Krill hotspots in a moving ocean: environmental drivers and ecosystem significance

Jerome Fiechter, University of California Santa Cruz, Ocean Sciences, Santa Cruz, United States, Jarrod A Santora, University of California Santa Cruz, Santa Cruz, CA, United States, Francisco Chavez, Monterey Bay Aquarium Research Institute, Moss Landing, CA, United States, Devon M Northcott, University of California San Diego, Scripps Institution of Oceanography, San Diego, United States and Monique MessiƩ, MBARI, Moss Landing, United States
Abstract:
In pelagic ecosystems, linkages between phytoplankton, zooplankton, forage fish and higher trophic level predatory species must be considered in a context where local, regional and global scale ocean currents continuously reshape and rescale the underlying physical and biological environments.
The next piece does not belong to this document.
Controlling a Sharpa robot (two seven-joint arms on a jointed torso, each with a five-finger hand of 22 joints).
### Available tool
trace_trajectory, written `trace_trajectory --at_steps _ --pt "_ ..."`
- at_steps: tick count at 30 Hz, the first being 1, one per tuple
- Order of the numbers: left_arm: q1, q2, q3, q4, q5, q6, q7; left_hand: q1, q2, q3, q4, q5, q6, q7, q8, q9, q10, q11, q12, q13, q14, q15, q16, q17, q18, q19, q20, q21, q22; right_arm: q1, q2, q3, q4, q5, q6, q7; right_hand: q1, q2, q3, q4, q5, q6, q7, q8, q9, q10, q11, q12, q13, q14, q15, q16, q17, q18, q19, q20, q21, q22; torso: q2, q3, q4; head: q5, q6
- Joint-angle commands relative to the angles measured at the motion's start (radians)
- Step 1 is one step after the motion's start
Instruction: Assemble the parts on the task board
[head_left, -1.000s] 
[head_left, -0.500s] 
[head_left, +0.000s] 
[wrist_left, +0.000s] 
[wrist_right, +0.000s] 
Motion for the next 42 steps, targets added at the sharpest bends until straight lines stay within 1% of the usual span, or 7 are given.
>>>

In the California Current Ecosystem (CCE), one of the four major eastern boundary current upwelling regions, krill (euphausiids) represent a key link between primary production and higher trophic level species due to their central position in the food web and tendency to form dense aggregations. Results from a coupled physical-biogeochemical model offer unique insights into the fundamental biophysical processes that shape ecosystem response in the CCE across space and time. Not only does the model solution effectively recreate the location of known krill hotspots and their relationship to coastal upwelling, but it also provides a comprehensive view of their seasonal and interannual evolution, sensitivity to alongshore variations in primary productivity and ocean currents, and connection to observed distributions of whales and seabirds. Furthermore, the model suggests that the dynamics controlling krill hotspot formation and persistence in the CCE are strongly heterogeneous in space and time and must be understood in the context of local alongshore variations in coastal upwelling modulated by regional and climate scale influences.